WHEELING - If you haven't received your swine flu shot yet, don't worry. The H1N1 vaccine will be part of this coming fall's seasonal inoculation concoction.
The batch of swine flu vaccine being combined with two seasonal strains, however, won't be leftovers created in response to last year's epidemic. It will be new.
Many of the outdated doses - about 40 million of them - that were not given to anyone soon will be incinerated. About a quarter, or $260 million worth, of the swine flu vaccine produced for the U.S. public has expired.
"It's a lot, by historical standards," said Jerry Weir, who oversees vaccine research and review for the U.S. Food and Drug Administration.
The amount, as much as four times the usual leftover seasonal flu vaccine, likely sets a record. And that's not all of it. About 30 million more doses will expire later and may go unused, according to one government estimate. If all that vaccine expires, more than 43 percent of the supply for the U.S. public will have gone to waste.
In Ohio County, health department Administrator Howard Gamble said he still has swine flu vaccine available that will not expire until 2011.
"We have a very, very small number on the shelf. And we can still get it, if necessary," Gamble said.
He noted the health department took swine flu clinics off its weekly schedule because no one was coming to get the shot. Before the decline in demand, the health department administered about 8,000 doses of swine flu vaccine.

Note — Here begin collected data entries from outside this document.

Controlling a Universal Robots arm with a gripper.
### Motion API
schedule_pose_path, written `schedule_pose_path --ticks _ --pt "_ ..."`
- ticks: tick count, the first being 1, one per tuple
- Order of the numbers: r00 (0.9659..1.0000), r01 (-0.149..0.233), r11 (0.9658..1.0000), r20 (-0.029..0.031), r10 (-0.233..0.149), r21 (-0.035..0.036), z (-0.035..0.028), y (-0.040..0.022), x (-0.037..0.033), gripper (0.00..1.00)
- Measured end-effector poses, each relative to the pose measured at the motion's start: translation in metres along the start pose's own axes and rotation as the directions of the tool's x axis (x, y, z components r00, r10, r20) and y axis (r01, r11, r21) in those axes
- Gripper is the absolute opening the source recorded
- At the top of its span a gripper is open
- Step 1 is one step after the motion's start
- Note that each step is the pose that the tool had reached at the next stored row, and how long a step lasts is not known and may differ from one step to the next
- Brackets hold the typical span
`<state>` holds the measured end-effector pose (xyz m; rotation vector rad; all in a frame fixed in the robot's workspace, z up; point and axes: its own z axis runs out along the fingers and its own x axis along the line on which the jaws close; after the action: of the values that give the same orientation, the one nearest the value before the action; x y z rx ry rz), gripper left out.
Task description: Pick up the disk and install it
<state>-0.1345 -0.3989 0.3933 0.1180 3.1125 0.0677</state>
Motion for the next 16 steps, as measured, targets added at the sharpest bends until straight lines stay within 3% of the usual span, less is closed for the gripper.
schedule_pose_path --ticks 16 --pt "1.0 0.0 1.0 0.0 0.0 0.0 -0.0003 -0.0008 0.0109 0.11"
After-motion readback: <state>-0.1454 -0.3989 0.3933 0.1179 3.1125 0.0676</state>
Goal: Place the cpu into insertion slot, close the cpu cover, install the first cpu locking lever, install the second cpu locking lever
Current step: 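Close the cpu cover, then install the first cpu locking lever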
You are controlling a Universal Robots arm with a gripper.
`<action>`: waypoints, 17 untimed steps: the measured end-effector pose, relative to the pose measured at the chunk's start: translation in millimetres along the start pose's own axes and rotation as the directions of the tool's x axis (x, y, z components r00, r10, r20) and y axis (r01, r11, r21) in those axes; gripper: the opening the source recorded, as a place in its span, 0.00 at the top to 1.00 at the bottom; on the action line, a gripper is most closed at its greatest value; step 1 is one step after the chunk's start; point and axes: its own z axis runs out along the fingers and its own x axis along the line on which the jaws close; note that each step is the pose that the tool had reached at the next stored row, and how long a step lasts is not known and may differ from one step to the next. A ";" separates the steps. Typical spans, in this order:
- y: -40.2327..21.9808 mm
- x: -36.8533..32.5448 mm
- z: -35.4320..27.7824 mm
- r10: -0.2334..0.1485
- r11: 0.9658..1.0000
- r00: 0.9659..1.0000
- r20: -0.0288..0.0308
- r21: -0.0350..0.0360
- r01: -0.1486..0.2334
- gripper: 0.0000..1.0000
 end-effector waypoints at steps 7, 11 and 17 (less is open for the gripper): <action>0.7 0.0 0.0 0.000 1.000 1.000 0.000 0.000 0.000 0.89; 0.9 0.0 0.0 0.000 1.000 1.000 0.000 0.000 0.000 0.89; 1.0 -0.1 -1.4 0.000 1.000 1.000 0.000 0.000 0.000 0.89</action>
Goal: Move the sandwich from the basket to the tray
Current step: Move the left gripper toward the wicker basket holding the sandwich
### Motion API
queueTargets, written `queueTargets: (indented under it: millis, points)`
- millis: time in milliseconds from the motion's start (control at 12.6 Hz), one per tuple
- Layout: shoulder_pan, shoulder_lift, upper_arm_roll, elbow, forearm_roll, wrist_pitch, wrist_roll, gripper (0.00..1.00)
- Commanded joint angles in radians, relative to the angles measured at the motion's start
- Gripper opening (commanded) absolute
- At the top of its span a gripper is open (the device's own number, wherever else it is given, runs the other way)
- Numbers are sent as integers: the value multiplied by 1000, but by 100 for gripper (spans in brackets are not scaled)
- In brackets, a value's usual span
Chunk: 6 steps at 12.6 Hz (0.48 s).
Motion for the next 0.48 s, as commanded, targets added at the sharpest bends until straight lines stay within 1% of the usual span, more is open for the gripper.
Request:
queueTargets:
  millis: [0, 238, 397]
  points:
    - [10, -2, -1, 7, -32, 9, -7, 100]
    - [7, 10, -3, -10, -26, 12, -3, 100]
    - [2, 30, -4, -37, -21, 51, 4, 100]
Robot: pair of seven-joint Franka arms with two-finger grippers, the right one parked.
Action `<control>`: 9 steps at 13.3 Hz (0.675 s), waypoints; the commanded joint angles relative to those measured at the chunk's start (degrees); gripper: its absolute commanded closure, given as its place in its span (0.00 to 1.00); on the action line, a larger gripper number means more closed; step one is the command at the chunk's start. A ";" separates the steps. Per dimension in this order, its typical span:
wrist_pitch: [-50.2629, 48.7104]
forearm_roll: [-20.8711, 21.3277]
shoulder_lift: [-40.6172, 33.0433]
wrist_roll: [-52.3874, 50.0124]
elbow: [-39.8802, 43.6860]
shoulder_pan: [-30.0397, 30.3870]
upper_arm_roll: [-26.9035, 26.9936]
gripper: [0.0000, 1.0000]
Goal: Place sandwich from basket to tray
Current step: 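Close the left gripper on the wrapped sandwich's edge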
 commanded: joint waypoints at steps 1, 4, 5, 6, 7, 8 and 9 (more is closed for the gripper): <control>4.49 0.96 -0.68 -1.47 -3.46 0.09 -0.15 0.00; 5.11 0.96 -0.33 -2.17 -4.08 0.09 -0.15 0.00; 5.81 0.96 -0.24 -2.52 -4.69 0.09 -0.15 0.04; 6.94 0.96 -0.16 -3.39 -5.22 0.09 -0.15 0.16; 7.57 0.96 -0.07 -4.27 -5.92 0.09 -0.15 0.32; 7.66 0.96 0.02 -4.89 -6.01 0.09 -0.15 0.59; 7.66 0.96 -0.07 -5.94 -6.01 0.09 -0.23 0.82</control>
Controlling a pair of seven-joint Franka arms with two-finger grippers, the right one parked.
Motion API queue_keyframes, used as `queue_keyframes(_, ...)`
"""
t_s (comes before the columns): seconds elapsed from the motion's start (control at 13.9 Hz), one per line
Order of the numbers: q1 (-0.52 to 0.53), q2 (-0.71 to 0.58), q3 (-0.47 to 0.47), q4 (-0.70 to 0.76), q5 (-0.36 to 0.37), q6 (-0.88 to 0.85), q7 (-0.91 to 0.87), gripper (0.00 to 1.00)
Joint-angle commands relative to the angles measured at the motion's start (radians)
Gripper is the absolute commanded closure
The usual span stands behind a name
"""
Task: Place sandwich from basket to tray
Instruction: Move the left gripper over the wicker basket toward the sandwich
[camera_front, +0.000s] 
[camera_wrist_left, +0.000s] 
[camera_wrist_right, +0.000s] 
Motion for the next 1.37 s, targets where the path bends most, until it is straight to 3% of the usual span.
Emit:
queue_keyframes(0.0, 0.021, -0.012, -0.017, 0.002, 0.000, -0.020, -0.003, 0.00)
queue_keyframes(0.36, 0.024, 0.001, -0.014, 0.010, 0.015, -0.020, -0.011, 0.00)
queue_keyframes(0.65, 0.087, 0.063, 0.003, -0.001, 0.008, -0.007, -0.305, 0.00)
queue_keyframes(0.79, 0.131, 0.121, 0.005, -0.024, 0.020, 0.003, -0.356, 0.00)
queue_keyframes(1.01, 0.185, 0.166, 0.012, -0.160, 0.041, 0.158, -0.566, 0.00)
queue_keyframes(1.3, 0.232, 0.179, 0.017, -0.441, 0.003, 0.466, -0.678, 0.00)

Federal officials defended the huge purchase as a necessary risk in the face of a never-before-seen virus. Many health experts had feared the new flu could be the deadly global epidemic they had long warned about, but it ended up killing fewer people than seasonal flu.
"Although there were many doses of vaccine that went unused, it was much more appropriate to have been prepared for the worst case scenario than to have had too few doses," said Bill Hall, spokesman for U.S. Department of Health and Human Services.
Most leading health experts generally agree with that.
"We were faced with the first pandemic we'd had in 40 years. We had to ensure there would be enough vaccine for our nation," said Dr. Mark Mulligan, an Emory University researcher who was involved in testing the vaccine.
Gamble also believes public health responded appropriately.
"We had to produce enough to inoculate everybody who wanted it. We had to be prepared to vaccinate every citizen in every part of the country," he said. "No one could foresee that this would end quickly. We had to be prepared."
Many average Americans also agreed earlier this year, said Robert Blendon, a Harvard University professor who conducts polls on public health. He said a Harvard poll in January found that 59 percent of Americans would prefer the flu vaccine be over-ordered to ensure enough was available, even if it meant doses went unused.
Millions of doses of flu vaccine typically go unused every year and are marked for burning, but in recent years the leftovers amounted to closer to 10 percent of the supply, rather than the 25 percent expiring now. Government flu experts couldn't recall throwing away anything close to 40 million doses before.
The new H1N1 swine flu emerged in April last year, hitting children and young adults particularly hard. It was difficult to predict how deadly it might be or how easily it might spread. Federal health officials pushed five vaccine manufacturers to quickly produce a vaccine. What's more, they wanted a lot of it - many experts thought most people would need two doses for it to work.
The government placed three orders last year for a combined total of nearly 200 million doses - an unprecedented amount and almost double the amount of vaccine made in recent years for seasonal flu.
About 162 million doses were meant for the general public. Another 36 million included doses for the military and other countries.
But demand never took off, for several reasons:
Tests of the vaccine soon showed only one dose was enough to protect most people.
Much of the vaccine was not ready until late 2009, after the largest wave of swine flu illnesses passed.
Swine flu turned out not to be as deadly as was first feared. About 12,000 deaths have been attributed to it - or roughly a third of the estimated annual deaths from seasonal flu.